A le voir ainsi, un peu moins croco, te tenant par les poignet d'une seule main, petit doigt levé, le visage en grimace et l’œil perçant, on l'aurait plutôt cru tout en noblesse qu'en "brigand" ravageur. Évidement ses atours tachetés de sangs n'aidaient pas et pourtant, il avait belle prestance, dans sa lourde robe blanche sobrement rehaussée d'argent. Il n'était pas de ces petits nabots de nobliaux en peine de montrer leur fortune à leurs ribauds. Lui n'avait pas besoin de tels artifices. Il suffisait qu'il paraisse pour que tout un chacun courbe l’échine en claquant des dents.
- Spoiler:
"CROCODILE" DANDY
Partout en East Blue, on le savait le maître des crocs et ça lui suffisait. Tout ce qui comptait a ses yeux été d'empêcher la propagation des cargaisons et les élevages de Minks en route pour l'archipel des Sabaody. Cargaisons souvent tamponnées d'un joli sigle appartenant aux Tenryobito.
▬ Je suis là pour vous liberer-gara ! Ses yeux glissèrent sur la dépouille de la vieille mink... un hoquetet presque gêné s'extirpa de ses lèvres.
Urgh. J'aurais peut-être dut le dire avant...gara Ce àquoi il haussa les épaules avant de te soulever jusqu’à hauteur de museau.
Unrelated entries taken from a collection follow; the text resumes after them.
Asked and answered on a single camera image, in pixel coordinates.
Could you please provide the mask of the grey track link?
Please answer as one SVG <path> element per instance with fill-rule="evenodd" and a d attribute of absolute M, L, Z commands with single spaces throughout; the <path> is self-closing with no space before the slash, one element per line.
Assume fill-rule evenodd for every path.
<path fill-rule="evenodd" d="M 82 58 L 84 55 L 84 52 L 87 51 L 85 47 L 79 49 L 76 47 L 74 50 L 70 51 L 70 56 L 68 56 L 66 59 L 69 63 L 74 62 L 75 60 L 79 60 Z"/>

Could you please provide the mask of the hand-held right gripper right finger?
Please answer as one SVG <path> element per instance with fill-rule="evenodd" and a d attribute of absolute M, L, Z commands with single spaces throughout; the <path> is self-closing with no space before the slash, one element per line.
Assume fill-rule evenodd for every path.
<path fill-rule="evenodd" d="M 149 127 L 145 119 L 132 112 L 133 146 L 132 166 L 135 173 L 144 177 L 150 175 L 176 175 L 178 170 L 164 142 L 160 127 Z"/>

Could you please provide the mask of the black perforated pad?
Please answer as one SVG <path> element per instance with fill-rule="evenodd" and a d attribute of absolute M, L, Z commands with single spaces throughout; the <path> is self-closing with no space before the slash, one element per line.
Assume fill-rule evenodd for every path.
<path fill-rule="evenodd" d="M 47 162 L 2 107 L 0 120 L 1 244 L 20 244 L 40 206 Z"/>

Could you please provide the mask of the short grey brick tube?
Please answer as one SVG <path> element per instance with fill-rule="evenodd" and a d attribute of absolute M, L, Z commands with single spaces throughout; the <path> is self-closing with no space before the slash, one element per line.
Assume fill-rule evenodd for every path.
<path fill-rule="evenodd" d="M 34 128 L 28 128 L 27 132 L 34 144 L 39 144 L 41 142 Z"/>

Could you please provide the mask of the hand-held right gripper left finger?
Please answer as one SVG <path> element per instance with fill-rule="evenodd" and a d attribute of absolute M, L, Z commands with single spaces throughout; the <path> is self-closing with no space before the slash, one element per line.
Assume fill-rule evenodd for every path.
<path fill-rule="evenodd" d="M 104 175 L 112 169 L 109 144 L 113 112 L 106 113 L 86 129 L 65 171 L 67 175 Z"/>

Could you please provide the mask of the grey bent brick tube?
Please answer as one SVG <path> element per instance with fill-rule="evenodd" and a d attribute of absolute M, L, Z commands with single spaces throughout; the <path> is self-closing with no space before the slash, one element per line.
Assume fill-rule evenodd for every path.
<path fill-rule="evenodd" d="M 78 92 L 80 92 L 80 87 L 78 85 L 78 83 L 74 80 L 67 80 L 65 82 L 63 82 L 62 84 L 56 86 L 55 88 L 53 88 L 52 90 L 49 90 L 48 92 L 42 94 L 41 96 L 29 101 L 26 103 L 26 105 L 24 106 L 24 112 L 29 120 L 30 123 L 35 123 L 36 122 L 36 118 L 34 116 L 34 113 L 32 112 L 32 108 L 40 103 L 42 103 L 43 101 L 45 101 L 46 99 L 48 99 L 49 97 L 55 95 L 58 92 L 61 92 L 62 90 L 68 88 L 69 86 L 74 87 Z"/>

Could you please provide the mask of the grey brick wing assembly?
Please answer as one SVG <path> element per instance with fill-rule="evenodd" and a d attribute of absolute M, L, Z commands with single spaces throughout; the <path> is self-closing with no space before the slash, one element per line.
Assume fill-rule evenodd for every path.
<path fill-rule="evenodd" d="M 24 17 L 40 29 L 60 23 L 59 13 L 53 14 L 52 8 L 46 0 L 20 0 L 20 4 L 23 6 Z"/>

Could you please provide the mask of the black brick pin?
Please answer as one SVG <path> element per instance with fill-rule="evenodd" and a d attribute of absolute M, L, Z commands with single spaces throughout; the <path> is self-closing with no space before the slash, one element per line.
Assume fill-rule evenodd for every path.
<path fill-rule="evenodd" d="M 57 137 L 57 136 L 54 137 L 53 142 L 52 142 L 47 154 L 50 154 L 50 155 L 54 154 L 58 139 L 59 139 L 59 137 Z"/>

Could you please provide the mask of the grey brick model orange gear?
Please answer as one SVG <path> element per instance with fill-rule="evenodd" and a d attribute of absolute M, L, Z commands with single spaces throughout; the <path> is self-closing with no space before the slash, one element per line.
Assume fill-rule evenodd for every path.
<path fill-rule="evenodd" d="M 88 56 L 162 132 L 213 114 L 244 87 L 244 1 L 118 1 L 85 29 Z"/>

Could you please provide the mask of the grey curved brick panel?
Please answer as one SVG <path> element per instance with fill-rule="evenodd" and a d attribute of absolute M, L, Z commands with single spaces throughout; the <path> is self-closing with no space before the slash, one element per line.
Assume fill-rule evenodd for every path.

▬ Déso' pour ta daronne chaton, mais elle a quand même voulu que j'te croque le lard-gara. Pas vraiment le modèle d'une bonne mamou. Par chez moi un mink responsable ne balance pas son gosse dans la gueule de l'ennemi. J'dis ça-gara, j'dis rien.Il planta alors son regard dans le tien. Une étincelle, quelque chose d'insondable, d'innommable explosa dans ta poitrine. Aussi étrange était ta relation avec ta mère, un sentiment vague mais puissant te saisie gorge et muscles, finissant de paralyser tes membres déjà en proie au froid.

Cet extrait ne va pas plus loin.